Exercise material =>
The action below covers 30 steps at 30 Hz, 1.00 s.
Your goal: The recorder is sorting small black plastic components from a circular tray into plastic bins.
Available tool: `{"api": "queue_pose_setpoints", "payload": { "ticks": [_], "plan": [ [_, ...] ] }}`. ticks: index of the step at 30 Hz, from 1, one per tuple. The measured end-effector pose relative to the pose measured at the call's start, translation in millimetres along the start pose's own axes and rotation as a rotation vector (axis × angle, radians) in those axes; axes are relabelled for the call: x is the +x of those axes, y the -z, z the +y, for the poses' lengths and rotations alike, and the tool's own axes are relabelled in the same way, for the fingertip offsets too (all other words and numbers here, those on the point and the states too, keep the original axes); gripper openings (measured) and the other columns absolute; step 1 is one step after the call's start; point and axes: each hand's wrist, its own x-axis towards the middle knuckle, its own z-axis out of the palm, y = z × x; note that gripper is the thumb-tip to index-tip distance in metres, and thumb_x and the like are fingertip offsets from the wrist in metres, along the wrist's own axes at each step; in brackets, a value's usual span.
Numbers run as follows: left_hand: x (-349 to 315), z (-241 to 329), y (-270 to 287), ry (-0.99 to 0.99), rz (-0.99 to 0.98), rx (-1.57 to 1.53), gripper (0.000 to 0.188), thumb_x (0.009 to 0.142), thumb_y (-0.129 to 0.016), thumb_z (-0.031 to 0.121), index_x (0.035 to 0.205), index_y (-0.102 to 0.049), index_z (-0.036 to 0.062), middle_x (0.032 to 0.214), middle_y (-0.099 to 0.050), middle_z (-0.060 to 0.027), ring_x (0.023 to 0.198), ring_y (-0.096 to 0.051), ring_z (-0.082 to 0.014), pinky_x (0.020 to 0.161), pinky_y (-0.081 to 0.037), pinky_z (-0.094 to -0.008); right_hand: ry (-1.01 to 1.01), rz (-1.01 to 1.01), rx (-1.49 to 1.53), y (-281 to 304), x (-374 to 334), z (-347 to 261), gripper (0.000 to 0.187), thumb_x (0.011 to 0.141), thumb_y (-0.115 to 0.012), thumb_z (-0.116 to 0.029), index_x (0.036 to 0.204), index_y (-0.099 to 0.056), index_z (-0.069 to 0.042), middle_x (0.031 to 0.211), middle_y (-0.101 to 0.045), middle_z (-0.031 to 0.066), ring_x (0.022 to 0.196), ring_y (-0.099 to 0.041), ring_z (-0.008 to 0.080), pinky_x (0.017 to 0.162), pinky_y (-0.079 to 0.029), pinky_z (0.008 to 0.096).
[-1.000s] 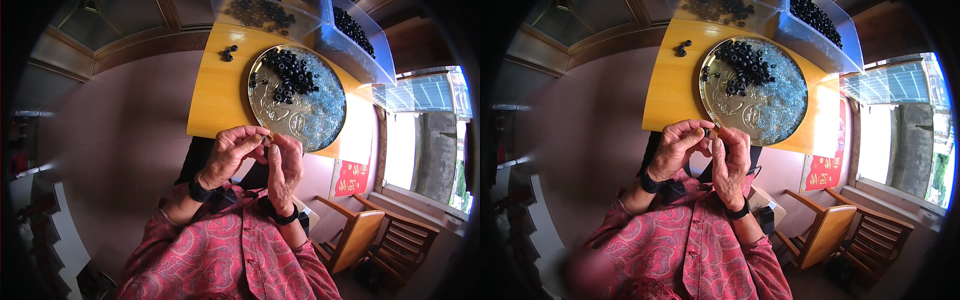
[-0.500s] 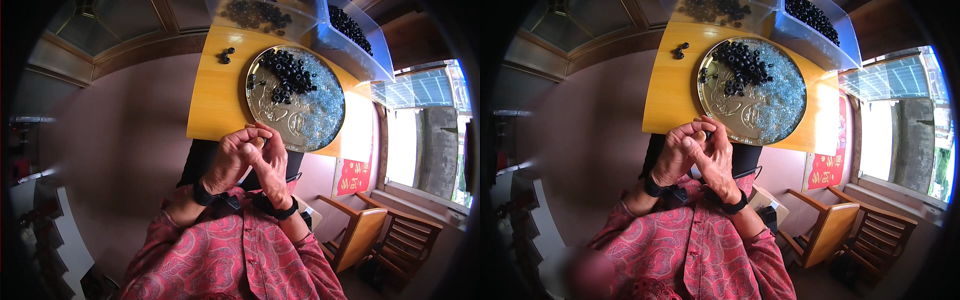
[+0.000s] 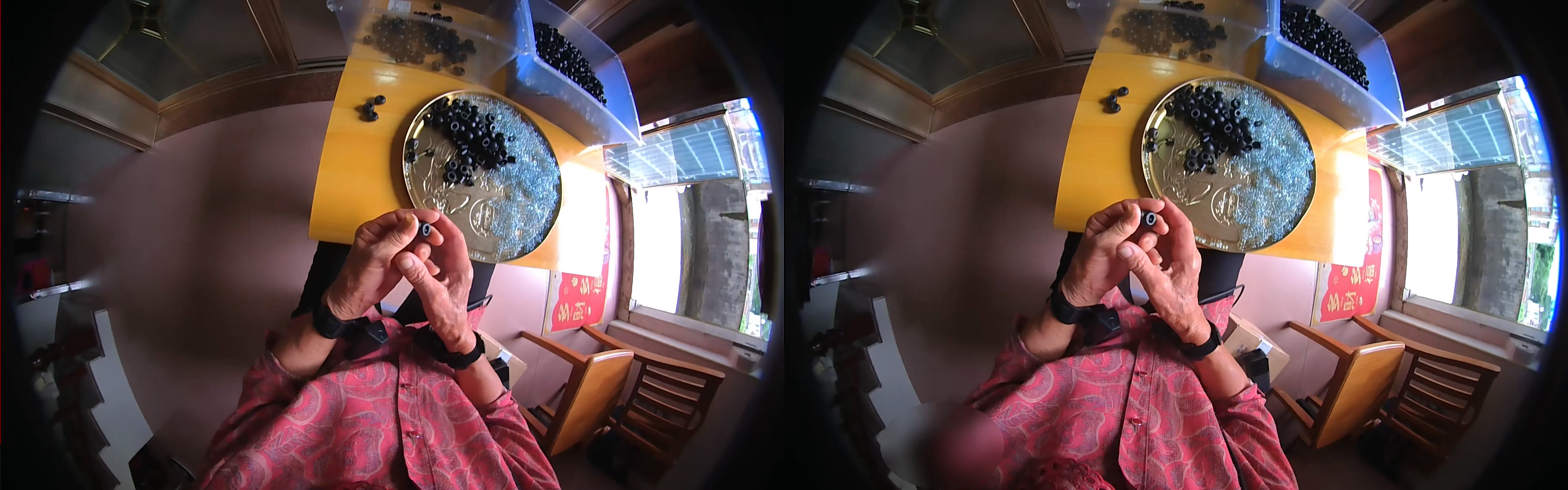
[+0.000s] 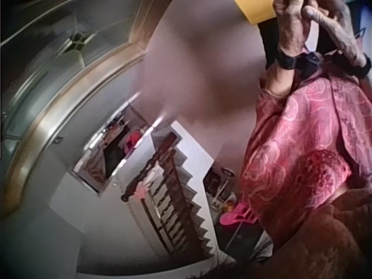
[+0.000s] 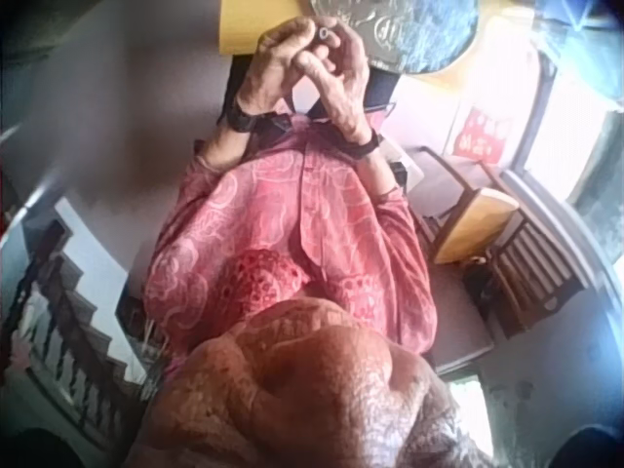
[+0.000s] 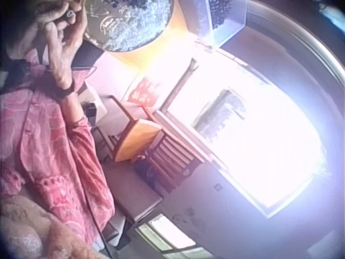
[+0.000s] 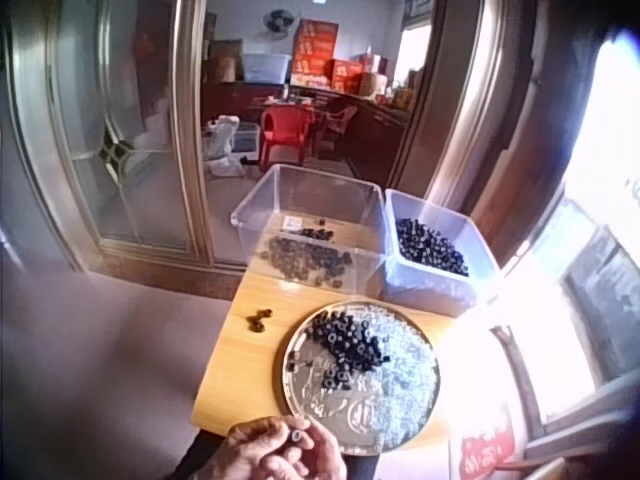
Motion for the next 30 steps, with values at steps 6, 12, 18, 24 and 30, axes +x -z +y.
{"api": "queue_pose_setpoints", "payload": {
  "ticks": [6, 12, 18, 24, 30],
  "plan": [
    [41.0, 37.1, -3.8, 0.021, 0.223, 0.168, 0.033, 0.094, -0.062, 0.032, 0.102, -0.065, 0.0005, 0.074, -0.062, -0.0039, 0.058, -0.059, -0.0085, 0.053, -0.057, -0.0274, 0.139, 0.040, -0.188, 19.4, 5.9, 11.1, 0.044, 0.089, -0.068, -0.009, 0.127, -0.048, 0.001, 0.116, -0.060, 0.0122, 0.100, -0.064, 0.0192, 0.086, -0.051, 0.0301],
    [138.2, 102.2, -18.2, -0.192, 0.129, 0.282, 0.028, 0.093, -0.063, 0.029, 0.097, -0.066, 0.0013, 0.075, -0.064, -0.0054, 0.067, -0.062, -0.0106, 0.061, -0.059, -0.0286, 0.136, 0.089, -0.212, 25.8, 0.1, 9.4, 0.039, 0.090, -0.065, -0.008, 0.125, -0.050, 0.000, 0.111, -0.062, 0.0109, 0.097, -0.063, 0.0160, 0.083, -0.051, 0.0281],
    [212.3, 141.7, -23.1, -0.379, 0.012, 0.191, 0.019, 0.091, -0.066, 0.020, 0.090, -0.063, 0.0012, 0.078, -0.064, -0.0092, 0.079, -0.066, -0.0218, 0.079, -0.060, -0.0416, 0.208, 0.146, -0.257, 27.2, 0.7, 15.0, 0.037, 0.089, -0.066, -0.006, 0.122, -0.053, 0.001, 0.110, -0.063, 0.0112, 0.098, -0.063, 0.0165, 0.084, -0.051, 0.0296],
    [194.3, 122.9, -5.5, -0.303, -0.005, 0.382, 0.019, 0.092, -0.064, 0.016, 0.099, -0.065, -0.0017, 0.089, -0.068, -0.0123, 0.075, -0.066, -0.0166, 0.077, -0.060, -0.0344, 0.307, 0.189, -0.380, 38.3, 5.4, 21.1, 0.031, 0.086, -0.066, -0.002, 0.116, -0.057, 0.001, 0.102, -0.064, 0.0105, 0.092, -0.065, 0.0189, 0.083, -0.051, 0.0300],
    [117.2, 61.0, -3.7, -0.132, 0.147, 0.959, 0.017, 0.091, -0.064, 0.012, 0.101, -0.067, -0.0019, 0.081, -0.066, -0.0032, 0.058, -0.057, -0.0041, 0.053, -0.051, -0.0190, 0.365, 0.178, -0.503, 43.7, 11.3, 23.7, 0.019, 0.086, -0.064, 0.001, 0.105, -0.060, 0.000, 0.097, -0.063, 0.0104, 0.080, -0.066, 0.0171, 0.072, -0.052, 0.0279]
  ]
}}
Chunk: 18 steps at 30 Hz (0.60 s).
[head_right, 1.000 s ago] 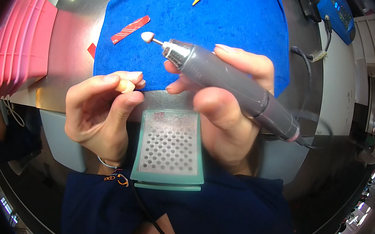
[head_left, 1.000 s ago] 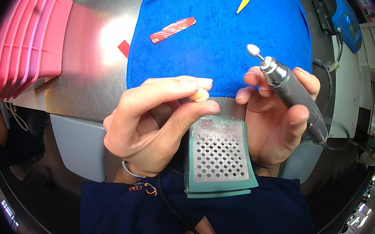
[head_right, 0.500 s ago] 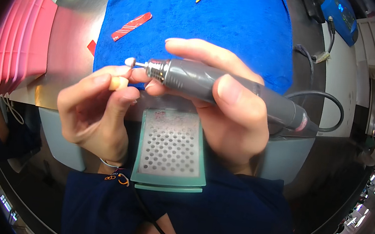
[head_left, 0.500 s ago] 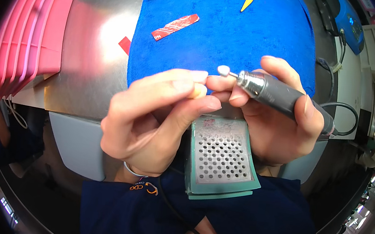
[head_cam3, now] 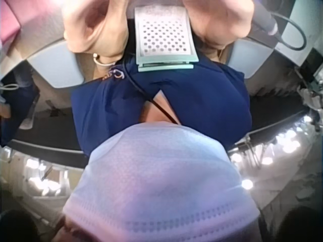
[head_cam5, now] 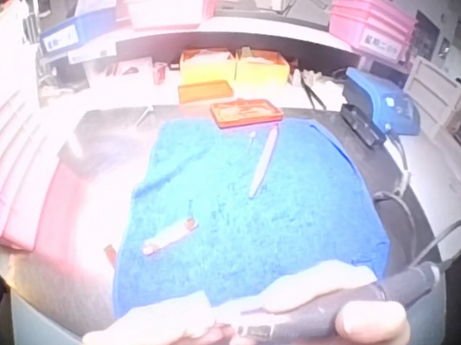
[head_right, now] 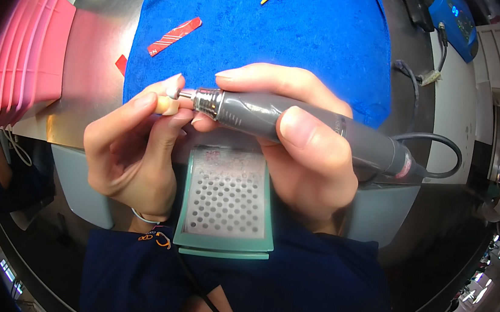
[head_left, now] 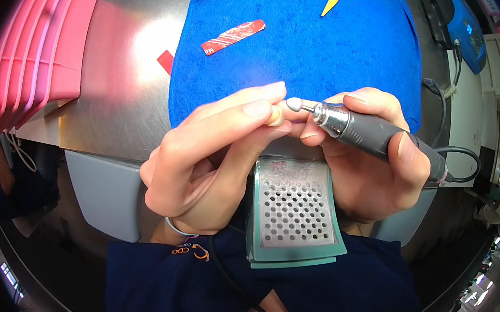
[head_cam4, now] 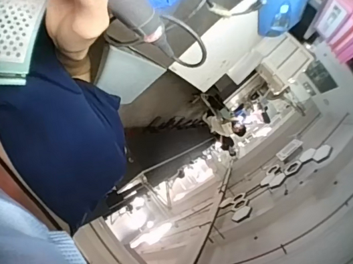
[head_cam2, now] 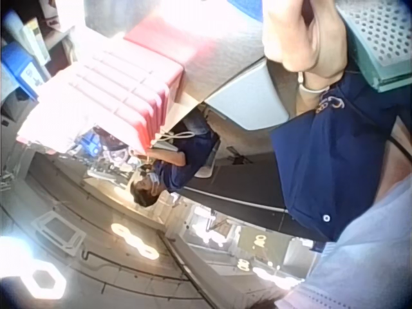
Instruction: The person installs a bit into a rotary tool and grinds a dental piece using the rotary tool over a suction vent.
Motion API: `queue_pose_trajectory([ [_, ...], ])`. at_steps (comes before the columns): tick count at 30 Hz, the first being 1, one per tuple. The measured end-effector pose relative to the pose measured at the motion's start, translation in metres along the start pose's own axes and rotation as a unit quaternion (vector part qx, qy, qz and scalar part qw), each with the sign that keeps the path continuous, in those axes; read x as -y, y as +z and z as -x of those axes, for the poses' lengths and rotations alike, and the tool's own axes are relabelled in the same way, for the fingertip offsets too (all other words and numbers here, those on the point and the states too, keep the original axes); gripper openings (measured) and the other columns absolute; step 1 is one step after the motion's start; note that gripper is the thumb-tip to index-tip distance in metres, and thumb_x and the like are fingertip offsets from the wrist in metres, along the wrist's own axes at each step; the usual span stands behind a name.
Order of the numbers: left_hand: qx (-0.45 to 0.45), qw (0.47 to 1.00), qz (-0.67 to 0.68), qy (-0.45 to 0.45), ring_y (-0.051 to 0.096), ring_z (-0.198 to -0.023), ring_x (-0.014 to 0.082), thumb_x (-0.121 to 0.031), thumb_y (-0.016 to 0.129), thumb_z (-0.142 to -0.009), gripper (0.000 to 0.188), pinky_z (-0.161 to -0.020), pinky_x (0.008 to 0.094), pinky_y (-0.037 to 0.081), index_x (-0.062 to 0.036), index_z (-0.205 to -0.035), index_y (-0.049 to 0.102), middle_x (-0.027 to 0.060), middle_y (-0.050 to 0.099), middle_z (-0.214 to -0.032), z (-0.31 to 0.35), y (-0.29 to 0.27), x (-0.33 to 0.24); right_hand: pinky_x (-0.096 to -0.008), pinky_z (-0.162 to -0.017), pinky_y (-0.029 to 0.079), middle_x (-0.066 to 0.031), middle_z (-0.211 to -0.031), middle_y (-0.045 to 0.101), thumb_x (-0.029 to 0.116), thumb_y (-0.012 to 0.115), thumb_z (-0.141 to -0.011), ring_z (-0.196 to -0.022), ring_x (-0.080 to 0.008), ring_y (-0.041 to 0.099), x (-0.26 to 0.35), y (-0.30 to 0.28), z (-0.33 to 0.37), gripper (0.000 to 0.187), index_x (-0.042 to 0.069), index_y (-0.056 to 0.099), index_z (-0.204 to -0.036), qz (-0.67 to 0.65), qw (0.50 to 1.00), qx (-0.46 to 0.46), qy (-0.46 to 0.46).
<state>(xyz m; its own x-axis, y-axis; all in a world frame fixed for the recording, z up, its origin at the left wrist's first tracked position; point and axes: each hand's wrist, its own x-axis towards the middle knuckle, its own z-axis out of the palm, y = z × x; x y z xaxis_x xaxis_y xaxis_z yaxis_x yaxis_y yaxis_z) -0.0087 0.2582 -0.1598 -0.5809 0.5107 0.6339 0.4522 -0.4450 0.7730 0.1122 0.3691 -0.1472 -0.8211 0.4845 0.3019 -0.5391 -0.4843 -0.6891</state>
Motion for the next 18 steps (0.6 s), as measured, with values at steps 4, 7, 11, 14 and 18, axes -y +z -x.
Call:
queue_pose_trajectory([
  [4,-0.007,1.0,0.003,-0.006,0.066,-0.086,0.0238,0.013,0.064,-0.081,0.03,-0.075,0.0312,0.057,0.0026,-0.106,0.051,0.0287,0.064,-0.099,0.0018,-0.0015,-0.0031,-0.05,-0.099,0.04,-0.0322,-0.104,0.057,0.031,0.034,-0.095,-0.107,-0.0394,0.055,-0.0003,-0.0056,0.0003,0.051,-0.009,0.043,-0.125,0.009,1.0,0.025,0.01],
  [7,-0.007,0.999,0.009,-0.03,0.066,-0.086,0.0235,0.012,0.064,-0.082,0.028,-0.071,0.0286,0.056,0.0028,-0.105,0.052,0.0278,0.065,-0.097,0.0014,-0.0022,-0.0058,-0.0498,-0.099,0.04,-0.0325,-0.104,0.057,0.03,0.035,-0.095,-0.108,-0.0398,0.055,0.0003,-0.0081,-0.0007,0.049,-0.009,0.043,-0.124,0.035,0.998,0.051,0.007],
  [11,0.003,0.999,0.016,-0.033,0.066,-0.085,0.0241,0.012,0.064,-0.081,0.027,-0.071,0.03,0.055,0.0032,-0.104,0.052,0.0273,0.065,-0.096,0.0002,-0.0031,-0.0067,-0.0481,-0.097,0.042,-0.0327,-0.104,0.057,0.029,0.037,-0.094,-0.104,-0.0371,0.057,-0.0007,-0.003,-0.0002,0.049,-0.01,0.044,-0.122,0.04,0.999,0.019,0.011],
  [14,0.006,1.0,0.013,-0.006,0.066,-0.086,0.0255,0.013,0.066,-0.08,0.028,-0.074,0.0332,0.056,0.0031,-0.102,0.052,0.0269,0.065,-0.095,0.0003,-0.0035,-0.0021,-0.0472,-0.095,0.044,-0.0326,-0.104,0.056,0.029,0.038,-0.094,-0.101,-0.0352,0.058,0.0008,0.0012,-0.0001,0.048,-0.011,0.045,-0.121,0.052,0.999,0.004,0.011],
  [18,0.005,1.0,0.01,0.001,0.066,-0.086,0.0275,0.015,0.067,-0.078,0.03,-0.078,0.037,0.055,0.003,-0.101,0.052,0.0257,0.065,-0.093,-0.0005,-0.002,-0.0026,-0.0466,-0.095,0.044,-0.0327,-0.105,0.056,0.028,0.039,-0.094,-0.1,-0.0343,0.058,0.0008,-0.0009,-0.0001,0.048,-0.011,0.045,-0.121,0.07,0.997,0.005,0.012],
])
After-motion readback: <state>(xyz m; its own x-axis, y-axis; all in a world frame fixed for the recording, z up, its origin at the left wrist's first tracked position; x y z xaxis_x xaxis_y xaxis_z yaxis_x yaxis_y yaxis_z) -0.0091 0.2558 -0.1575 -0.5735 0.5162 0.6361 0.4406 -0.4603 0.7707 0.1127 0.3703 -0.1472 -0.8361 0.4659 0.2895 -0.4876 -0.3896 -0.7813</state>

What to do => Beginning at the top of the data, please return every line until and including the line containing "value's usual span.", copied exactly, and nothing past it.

Response to this exercise =>
The action below covers 30 steps at 30 Hz, 1.00 s.
Your goal: The recorder is sorting small black plastic components from a circular tray into plastic bins.
Available tool: `{"api": "queue_pose_setpoints", "payload": { "ticks": [_], "plan": [ [_, ...] ] }}`. ticks: index of the step at 30 Hz, from 1, one per tuple. The measured end-effector pose relative to the pose measured at the call's start, translation in millimetres along the start pose's own axes and rotation as a rotation vector (axis × angle, radians) in those axes; axes are relabelled for the call: x is the +x of those axes, y the -z, z the +y, for the poses' lengths and rotations alike, and the tool's own axes are relabelled in the same way, for the fingertip offsets too (all other words and numbers here, those on the point and the states too, keep the original axes); gripper openings (measured) and the other columns absolute; step 1 is one step after the call's start; point and axes: each hand's wrist, its own x-axis towards the middle knuckle, its own z-axis out of the palm, y = z × x; note that gripper is the thumb-tip to index-tip distance in metres, and thumb_x and the like are fingertip offsets from the wrist in metres, along the wrist's own axes at each step; in brackets, a value's usual span.

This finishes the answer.